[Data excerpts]

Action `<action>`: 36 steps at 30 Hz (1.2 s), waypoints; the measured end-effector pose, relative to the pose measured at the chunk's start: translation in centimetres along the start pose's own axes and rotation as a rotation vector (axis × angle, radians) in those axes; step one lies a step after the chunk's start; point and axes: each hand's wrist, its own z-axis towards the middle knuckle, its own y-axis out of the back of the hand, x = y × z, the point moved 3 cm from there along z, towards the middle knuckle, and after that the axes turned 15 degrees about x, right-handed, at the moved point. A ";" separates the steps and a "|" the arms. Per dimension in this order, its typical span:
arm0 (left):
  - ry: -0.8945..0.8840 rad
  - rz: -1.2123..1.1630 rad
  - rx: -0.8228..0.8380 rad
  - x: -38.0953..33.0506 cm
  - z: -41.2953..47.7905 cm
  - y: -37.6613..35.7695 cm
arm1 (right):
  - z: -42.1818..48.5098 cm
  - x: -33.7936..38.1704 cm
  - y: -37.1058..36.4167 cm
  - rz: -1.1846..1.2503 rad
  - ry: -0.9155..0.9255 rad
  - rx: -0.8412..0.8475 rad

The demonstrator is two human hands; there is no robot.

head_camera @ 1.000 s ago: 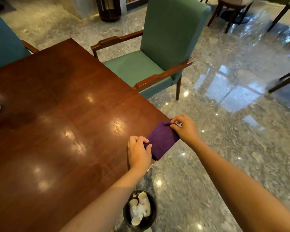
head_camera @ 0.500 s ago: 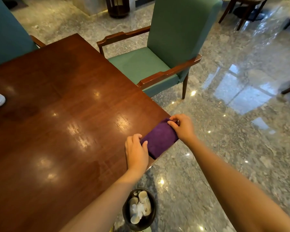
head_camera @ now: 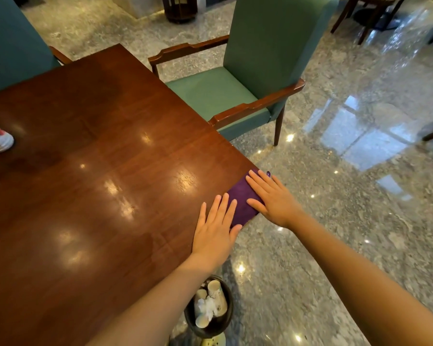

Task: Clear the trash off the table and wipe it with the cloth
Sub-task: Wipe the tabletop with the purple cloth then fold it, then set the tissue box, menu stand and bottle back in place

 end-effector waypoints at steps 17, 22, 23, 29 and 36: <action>0.145 -0.247 0.491 22.7 -13.2 9.9 | 6.2 20.0 13.8 -0.052 0.159 0.520; 0.302 -0.275 0.496 29.9 -20.8 13.3 | 9.1 30.1 17.7 -0.122 0.235 0.530; 0.332 -0.277 0.484 31.4 -22.5 13.8 | 9.8 32.3 18.1 -0.146 0.246 0.530; 0.468 -0.343 0.403 40.6 -31.4 14.3 | 12.5 45.1 19.5 -0.215 0.292 0.544; 0.590 -0.380 0.226 53.2 -37.1 12.2 | 17.4 57.4 19.3 -0.166 0.323 0.508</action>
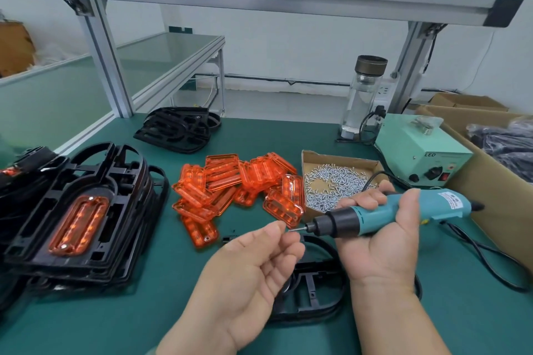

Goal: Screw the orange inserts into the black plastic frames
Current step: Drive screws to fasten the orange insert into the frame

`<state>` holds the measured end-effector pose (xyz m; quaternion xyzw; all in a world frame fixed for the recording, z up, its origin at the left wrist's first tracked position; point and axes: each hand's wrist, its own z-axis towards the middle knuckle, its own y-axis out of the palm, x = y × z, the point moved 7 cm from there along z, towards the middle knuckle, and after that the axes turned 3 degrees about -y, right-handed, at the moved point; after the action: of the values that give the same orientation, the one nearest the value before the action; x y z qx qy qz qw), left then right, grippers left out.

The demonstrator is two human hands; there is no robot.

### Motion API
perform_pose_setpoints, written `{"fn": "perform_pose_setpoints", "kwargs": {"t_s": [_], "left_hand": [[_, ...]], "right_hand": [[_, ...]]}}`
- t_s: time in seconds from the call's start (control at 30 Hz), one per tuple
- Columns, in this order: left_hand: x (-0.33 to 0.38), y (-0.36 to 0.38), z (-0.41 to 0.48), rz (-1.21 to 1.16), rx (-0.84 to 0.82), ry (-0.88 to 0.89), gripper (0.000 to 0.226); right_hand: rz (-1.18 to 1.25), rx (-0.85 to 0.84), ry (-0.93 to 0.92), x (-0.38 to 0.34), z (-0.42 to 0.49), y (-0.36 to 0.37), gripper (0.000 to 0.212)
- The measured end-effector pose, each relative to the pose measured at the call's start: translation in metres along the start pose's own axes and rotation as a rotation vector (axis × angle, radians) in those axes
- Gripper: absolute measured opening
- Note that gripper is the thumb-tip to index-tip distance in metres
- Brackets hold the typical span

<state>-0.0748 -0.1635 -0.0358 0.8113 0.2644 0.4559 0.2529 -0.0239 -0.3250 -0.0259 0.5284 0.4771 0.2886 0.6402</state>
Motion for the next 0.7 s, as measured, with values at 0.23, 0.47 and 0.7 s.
{"fn": "perform_pose_setpoints", "kwargs": {"t_s": [0.23, 0.47, 0.7], "left_hand": [[-0.012, 0.001, 0.004, -0.110, -0.016, -0.098, 0.016], [-0.012, 0.004, 0.005, -0.122, -0.027, -0.092, 0.013], [-0.015, 0.006, 0.005, -0.136, -0.027, -0.084, 0.012]], "right_hand": [[-0.014, -0.018, -0.010, -0.002, 0.001, 0.001, 0.024], [-0.045, -0.026, -0.030, -0.001, -0.001, 0.003, 0.022], [-0.051, -0.026, -0.038, -0.003, -0.003, 0.005, 0.022]]}}
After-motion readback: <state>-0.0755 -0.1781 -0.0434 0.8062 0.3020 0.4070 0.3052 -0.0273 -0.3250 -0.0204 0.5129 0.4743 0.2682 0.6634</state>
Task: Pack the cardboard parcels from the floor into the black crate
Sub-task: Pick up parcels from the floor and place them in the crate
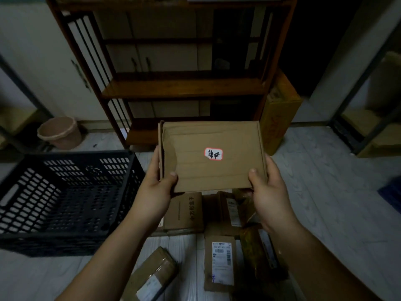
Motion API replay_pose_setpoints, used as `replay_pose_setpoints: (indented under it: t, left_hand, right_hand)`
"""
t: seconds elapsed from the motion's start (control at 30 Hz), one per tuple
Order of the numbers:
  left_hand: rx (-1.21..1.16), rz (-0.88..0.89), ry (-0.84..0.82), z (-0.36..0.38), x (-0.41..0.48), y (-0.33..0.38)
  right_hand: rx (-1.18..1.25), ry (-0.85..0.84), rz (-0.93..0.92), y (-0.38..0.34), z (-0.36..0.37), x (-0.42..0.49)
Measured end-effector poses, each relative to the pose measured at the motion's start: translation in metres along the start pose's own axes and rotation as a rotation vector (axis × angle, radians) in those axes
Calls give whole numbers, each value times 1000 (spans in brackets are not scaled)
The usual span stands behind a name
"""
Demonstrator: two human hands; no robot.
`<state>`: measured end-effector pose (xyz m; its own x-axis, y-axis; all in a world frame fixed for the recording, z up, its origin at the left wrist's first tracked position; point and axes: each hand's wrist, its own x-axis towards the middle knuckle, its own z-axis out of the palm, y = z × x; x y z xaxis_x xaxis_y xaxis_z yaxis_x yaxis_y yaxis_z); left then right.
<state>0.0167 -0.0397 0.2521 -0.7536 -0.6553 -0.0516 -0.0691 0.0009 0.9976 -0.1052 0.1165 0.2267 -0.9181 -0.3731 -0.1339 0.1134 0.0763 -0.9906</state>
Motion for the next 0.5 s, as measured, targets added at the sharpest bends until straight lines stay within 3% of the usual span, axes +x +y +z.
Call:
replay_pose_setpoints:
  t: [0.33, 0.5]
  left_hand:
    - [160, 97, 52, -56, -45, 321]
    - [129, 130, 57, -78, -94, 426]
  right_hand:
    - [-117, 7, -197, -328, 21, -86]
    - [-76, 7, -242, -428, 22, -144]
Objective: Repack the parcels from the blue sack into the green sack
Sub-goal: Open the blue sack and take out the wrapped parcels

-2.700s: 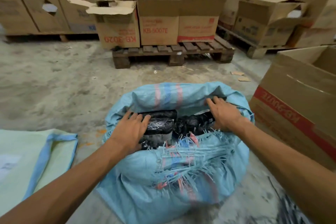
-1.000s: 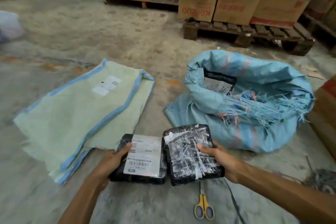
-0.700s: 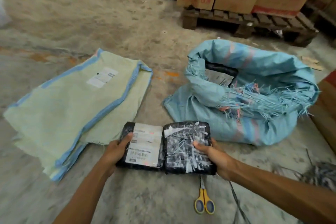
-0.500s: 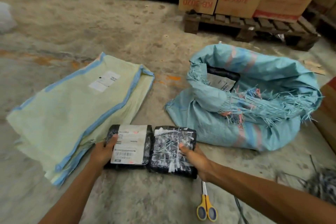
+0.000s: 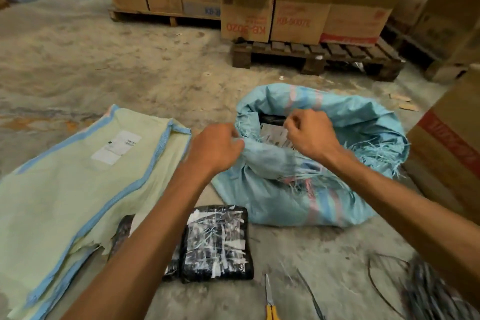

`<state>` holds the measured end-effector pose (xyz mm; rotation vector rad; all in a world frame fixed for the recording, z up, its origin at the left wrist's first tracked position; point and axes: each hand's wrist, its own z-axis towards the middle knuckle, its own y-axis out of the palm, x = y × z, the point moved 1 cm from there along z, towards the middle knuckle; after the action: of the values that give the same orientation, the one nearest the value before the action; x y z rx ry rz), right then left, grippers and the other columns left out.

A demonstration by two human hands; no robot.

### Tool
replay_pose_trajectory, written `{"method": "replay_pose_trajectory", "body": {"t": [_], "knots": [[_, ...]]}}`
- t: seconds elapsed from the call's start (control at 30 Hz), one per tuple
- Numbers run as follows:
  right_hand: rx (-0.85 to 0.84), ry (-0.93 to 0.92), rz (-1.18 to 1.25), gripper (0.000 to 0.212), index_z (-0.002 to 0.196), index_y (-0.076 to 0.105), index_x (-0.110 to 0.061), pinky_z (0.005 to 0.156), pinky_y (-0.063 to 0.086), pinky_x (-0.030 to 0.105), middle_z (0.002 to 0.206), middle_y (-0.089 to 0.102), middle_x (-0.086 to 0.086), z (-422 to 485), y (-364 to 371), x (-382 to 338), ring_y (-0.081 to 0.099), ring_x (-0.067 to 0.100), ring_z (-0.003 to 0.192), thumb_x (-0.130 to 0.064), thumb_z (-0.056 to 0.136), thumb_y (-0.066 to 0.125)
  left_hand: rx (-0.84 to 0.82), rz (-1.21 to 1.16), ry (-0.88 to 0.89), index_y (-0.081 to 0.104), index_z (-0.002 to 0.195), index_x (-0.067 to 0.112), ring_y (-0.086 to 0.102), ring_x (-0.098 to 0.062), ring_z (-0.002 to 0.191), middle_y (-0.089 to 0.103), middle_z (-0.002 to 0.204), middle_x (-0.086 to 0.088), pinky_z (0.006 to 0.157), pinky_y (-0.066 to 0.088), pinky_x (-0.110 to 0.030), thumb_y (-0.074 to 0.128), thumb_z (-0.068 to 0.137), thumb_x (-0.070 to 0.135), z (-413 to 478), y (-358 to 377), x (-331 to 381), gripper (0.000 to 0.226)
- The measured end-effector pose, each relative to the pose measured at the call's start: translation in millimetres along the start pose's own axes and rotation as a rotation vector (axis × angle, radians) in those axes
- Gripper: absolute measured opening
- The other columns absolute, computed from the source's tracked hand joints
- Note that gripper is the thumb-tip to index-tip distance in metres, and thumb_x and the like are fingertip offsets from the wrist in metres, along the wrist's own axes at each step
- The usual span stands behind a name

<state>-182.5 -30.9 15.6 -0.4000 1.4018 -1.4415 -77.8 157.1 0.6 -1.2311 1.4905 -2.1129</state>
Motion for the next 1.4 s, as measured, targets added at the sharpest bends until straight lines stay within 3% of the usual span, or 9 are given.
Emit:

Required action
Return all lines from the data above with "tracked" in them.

Task response
`<state>` holds the measured end-effector pose (xyz m; quaternion xyzw; all in a world frame fixed for the recording, z up, its origin at the left wrist's first tracked position; point and axes: each hand's wrist, its own z-axis towards the middle knuckle, its own y-axis out of the palm, x = y × z, the point moved 7 cm from there along z, towards the middle knuckle, and after that the axes turned 3 degrees about -y, right-handed, at the moved point; after the action: of the values that give the same orientation, the one nearest the value before the action; x y z qx qy qz qw), left then right, grippers left out.
`<state>`: measured end-effector pose (xyz m; its own x-axis, y-axis; all in a world frame fixed for the recording, z up, its origin at the left wrist's first tracked position; point and axes: each hand's wrist, its own x-axis towards the middle knuckle, its own z-axis out of the palm, y = z × x; x y z xaxis_x xaxis_y xaxis_z yaxis_x yaxis_y yaxis_z); left then right.
`<state>` holds the measured end-effector pose (xyz mm; rotation vector rad; all in a world frame fixed for the recording, z up, its origin at the left wrist's first tracked position; point and axes: each hand's wrist, its own z-axis towards the middle knuckle, its own y-axis out of the palm, x = y × z, the point moved 1 cm from there along z, towards the middle knuckle; after the action: of the values that give the same orientation, the one nearest the value before the action; x y z rx ry rz), right then left, grippers and the other columns left out.
- The other columns absolute, computed from the source's tracked hand joints

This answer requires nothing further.